* _The task_
What you return must match the listing below line for line, minus its pictures.

START Dataset extract

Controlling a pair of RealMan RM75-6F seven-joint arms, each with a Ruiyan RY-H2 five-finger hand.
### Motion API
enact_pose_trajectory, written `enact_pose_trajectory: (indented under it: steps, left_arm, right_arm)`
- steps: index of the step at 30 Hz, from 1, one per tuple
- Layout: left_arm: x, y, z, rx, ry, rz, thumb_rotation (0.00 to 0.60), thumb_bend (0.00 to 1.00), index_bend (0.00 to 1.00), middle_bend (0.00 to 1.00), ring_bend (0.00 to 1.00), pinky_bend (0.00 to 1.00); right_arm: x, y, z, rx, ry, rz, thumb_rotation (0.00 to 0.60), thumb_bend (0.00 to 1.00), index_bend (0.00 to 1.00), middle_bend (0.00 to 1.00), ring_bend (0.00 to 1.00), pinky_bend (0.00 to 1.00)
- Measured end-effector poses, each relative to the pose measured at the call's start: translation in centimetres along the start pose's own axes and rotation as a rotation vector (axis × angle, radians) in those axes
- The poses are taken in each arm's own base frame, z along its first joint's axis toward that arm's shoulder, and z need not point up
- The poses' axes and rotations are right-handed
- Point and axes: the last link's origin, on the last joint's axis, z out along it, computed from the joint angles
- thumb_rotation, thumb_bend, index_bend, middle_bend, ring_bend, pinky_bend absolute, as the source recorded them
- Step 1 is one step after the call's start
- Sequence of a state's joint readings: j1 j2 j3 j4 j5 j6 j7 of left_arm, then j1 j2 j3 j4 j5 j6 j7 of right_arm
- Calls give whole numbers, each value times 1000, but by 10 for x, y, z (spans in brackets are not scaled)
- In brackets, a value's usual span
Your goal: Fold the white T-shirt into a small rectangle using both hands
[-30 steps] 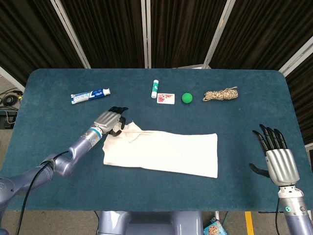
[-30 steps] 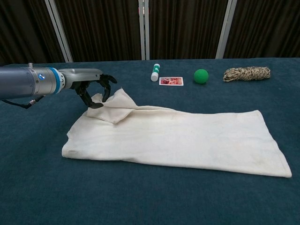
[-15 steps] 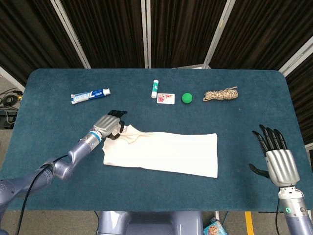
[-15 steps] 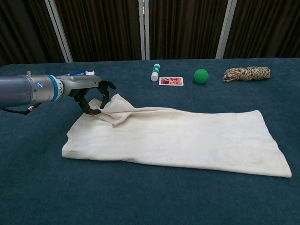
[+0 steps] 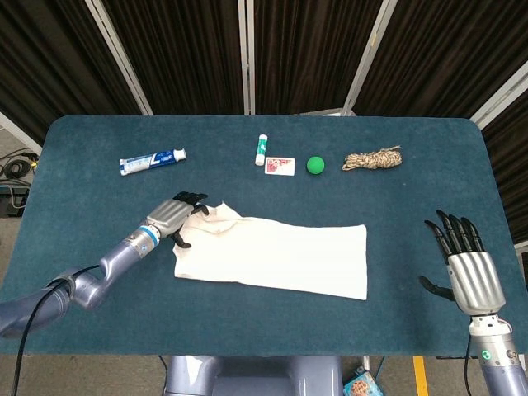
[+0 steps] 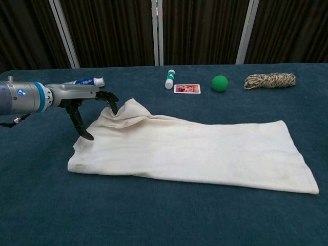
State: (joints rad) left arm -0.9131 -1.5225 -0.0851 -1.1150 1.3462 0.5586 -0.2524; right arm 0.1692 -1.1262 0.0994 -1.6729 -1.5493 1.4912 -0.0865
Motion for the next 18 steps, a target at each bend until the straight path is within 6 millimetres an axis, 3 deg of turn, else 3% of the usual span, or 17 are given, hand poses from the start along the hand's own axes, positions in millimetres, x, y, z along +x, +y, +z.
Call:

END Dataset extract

* _Exercise output_
Controlling a pair of RealMan RM75-6F seven-joint arms, each with a Ruiyan RY-H2 five-finger hand.
### Motion API
enact_pose_trajectory, written `enact_pose_trajectory: (indented under it: steps, left_arm, right_arm)`
- steps: index of the step at 30 Hz, from 1, one per tuple
- Layout: left_arm: x, y, z, rx, ry, rz, thumb_rotation (0.00 to 0.60), thumb_bend (0.00 to 1.00), index_bend (0.00 to 1.00), middle_bend (0.00 to 1.00), ring_bend (0.00 to 1.00), pinky_bend (0.00 to 1.00); right_arm: x, y, z, rx, ry, rz, thumb_rotation (0.00 to 0.60), thumb_bend (0.00 to 1.00), index_bend (0.00 to 1.00), middle_bend (0.00 to 1.00), ring_bend (0.00 to 1.00), pinky_bend (0.00 to 1.00)
- Measured end-effector poses, each relative to the pose measured at the call's start: translation in centimetres along the start pose's own axes and rotation as a rotation vector (axis × angle, radians) in those axes
- The poses are taken in each arm's own base frame, z along its first joint's axis toward that arm's shoulder, and z need not point up
- The poses' axes and rotations are right-handed
- Point and axes: the last link's origin, on the last joint's axis, z out along it, computed from the joint angles
- thumb_rotation, thumb_bend, index_bend, middle_bend, ring_bend, pinky_bend absolute, as the source recorded them
- Step 1 is one step after the call's start
- Sequence of a state's joint readings: j1 j2 j3 j4 j5 j6 j7 of left_arm, then j1 j2 j3 j4 j5 j6 j7 of right_arm
- Calls give whole numbers, each value times 1000, but by 10 for x, y, z (spans in brackets are not scaled)
- In brackets, a value's usual span
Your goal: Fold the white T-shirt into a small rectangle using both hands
[-30 steps] 
[-30 steps] 
[-15 steps] 
[-15 steps] 
[+0 steps] 
[+0 steps] 
State: (joints rad) left arm -0.9131 -1.5225 -0.0851 -1.1150 1.3462 0.5586 -0.2524; right arm 0.1692 -1.1262 0.0994 -1.6729 -1.5493 1.4912 -0.0865
Motion for the next 18 steps, a target at each bend until the straight path is within 6 millimetres an axis, 3 deg of turn, else 3% of the usual span, or 17 are given, hand poses from the start along the hand's own axes, positions in millimetres, x, y, z along +x, +y, +z.
Call:

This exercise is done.